Nursery Nonsense: part one

OK, I promised myself I wouldn't do this, but the pickings are just too rich.  Here we go - nursery rhymes - what the fuck?

I find myself mindlessly singing them to the baby, out of a sense that children should know nursery rhymes, and one I started with was Hey Diddle Diddle.

To refresh the memories of anyone who hasn't recently had a child:

Hey diddle diddle the cat and the fiddle.
The cow jumped over the moon.
The little dog laughed to see such fun
And the dish ran away with the spoon.

Now the baby is fourteen weeks old.  She knows practically nothing.  She can't tie her shoelaces, hasn't got a job, and hasn't even realised that the baby in the mirror is her.  Silly baby.  It's not her fault, of course, and it's our job as parents to fill her empty little head full of useful knowledge.  How to read a bus timetable.  How to calculate compound interest.  Why it's important that you follow the Shakespearean rhyme scheme when writing your own sonnets.  The important things in life.

Bearing this in mind, you would think that nursery rhymes would lend themselves to helping children understand the world around them, to cope with this strange and unfamiliar world.  But no.  What we learn from the above is:

- Cats can play the violin.  Now the baby may actually have an idea of what a cat is.  Because of Monty Cat.  But he doesn't play the violin.  Although I have frequently threatened to turn him into violin strings on several occasions.

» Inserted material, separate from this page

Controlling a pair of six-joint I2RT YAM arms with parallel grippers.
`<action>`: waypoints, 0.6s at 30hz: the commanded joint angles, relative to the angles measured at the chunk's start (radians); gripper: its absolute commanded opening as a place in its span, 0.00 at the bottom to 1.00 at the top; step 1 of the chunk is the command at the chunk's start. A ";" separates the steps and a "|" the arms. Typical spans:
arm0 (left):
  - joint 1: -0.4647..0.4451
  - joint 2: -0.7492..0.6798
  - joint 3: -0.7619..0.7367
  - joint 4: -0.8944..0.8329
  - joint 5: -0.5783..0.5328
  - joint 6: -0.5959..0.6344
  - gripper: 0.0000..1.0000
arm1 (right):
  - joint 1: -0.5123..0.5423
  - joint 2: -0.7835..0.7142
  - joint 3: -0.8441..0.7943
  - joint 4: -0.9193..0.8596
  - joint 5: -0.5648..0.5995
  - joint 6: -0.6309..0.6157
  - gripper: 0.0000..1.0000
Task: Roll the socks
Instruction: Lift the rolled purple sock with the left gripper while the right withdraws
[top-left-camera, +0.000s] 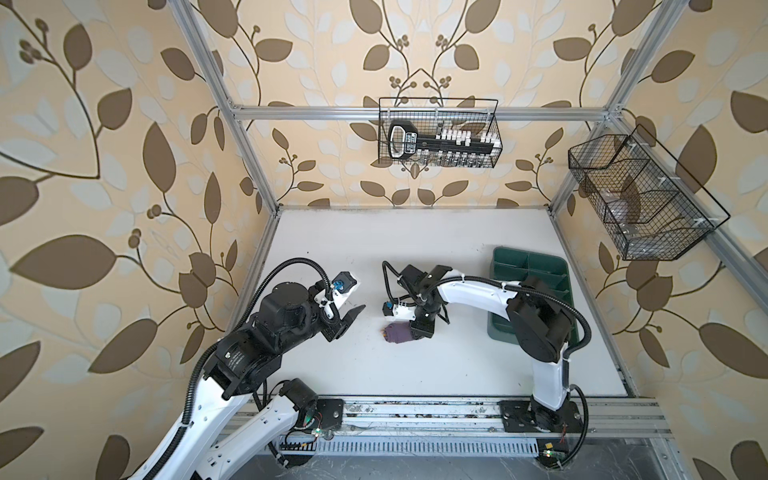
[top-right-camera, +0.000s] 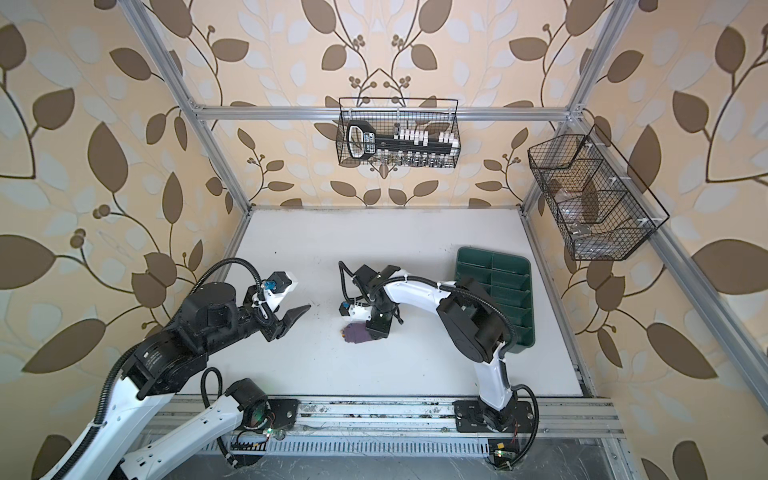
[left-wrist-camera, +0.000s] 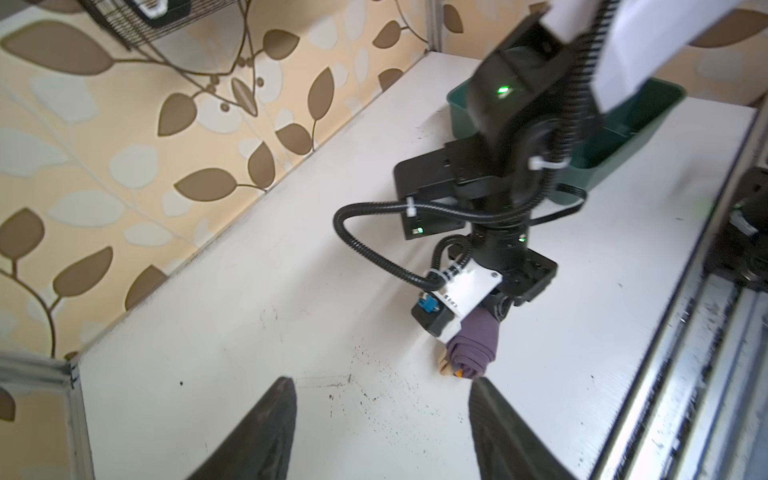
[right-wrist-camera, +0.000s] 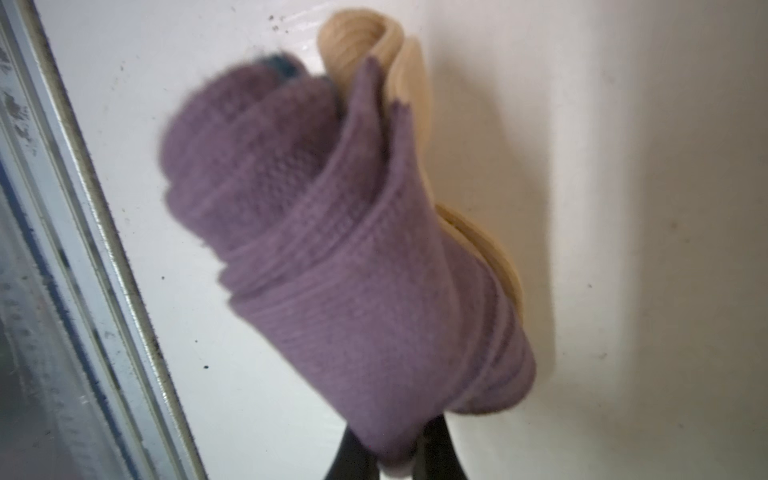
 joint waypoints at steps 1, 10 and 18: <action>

- Cows can jump.  She has no concept of what a cow is.  But the one thing she will be sure of when she meets one is that they can jump.  And also that the moon is close enough for a cow to jump over.  Astro Cow.

- Dogs have a sense of humour - and a slightly odd one at that.  They find cats playing the violin and cows jumping over the moon bloody hilarious.  Oh, also, she has no concept of what a dog is.  Other than the fact that they laugh.

- Dishes and spoons - this is probably the most disturbing.  Not so much the - some would say - unnatural match (shouldn't a spoon run away with another spoon?  Or does that make me homophobic?  Or just wanting species-specific relations?  It's a complicated moral tangle); it's more the fact that the baby sees dishes and spoons every day.  And we put them in the dishwasher.  This must seem to her like abject cruelty.  Essentially the plot to Romeo and Juliet is happening every day in front of her little baby eyes, as the two lovers are systematically drowned by Mummy and Daddy.  Oh, also she's learned that crockery can elope.

All useful things for her later life, I'm sure you'll agree.  Perhaps I'll stick to singing her bus timetables in the future.